• _THE PROBLEM_
In the data, find each line where the word "wall" appears and list that line.

··· DATA SHOWN

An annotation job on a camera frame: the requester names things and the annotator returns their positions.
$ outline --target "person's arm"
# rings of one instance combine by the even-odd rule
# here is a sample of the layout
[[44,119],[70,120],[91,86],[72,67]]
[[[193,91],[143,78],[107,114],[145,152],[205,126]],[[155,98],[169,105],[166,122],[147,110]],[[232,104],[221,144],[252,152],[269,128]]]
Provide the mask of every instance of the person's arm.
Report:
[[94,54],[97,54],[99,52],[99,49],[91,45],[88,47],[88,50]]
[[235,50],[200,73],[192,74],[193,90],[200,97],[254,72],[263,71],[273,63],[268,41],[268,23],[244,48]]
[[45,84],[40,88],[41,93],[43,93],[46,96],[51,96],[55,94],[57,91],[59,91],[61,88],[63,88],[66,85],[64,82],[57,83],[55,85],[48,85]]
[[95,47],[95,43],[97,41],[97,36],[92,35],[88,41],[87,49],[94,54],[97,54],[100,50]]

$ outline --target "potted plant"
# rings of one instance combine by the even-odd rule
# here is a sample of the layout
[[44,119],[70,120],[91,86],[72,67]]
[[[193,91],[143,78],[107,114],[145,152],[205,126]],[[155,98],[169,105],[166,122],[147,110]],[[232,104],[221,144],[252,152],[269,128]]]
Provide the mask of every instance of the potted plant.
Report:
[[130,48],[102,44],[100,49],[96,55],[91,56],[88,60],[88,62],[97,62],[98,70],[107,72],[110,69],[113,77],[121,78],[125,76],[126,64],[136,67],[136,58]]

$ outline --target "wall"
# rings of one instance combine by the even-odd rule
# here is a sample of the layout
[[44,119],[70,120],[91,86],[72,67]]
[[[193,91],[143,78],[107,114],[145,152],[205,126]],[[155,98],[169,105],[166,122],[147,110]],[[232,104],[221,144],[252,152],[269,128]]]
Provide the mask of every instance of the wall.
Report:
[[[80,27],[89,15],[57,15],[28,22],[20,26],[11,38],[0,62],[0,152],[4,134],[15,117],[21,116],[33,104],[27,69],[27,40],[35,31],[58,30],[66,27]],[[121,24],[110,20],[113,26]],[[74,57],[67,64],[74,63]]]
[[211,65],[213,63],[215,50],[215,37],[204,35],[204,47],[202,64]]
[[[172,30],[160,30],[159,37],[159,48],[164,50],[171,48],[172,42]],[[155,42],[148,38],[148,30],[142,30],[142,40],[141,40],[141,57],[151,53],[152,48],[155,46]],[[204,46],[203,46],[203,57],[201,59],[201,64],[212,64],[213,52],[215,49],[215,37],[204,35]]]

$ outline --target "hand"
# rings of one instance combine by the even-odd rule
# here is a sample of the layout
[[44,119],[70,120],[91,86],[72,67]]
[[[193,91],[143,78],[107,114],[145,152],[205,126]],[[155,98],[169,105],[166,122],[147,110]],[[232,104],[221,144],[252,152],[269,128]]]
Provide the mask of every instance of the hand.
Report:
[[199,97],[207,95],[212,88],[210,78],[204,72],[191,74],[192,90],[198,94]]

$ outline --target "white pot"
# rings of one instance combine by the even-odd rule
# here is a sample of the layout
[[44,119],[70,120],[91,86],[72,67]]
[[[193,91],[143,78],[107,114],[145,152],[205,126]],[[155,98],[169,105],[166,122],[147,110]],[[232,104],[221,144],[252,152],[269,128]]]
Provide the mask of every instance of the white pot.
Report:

······

• _RESPONSE FOR THIS EXERCISE_
$ outline --target "wall"
Provide the mask of every instance of the wall.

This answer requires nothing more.